**** DATA BELOW

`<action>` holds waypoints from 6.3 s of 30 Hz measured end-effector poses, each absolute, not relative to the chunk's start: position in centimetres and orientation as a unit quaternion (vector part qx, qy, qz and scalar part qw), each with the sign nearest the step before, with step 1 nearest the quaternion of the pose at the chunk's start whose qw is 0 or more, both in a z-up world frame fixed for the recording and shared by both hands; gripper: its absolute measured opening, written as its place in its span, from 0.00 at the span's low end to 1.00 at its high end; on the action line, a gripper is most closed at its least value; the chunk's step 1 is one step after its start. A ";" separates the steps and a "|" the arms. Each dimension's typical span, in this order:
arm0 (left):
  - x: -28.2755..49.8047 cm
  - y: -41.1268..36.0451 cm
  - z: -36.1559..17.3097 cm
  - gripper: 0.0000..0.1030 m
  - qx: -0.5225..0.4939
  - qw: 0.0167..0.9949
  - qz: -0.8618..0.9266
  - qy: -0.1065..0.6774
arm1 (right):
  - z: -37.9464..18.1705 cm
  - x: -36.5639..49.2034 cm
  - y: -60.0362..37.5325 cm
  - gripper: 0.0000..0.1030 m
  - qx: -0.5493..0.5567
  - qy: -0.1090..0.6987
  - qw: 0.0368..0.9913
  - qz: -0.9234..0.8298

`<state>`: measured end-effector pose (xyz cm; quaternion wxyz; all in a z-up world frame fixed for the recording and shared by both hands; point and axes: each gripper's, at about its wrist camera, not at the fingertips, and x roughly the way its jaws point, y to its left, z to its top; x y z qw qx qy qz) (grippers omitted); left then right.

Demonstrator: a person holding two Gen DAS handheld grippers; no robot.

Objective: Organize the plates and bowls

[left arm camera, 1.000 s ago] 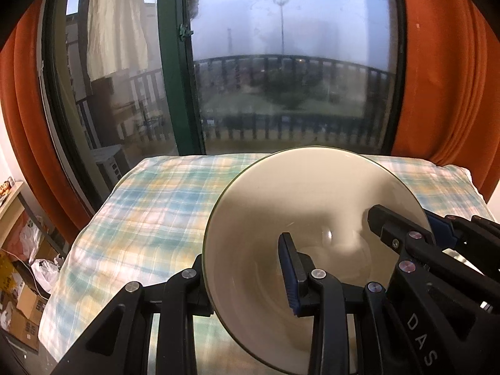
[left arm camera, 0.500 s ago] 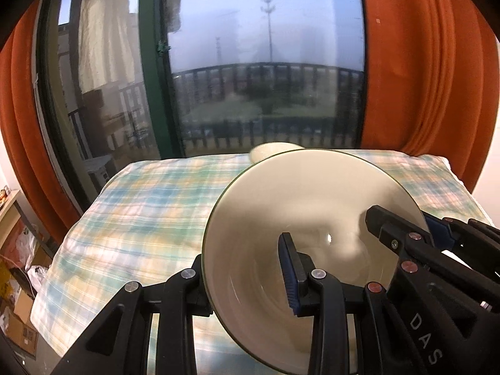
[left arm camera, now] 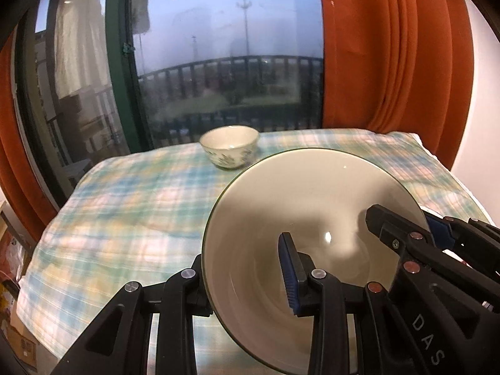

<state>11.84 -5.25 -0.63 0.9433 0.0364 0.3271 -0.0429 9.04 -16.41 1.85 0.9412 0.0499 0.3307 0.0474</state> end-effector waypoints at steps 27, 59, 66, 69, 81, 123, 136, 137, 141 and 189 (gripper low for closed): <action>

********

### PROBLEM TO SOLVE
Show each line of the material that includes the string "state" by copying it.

### TASK RESPONSE
`<state>`: measured end-effector pose (xyz cm; quaternion wxyz; all in a z-up world frame fixed for the recording and shared by both hands; point and axes: each gripper's, at about its wrist camera, not at the fingertips, and x roughly the way its jaws point, y to its left, z to its top; x y z qw qx qy qz) (grippers omitted); left then right.
<state>11.84 -5.25 -0.63 0.9433 0.0364 0.3271 -0.0429 9.04 -16.41 1.85 0.9412 0.0499 0.3307 0.0474</state> end-effector waypoints at steps 27, 59, 66, 69, 81, 123, 136, 137, 141 and 189 (gripper low for closed): <action>

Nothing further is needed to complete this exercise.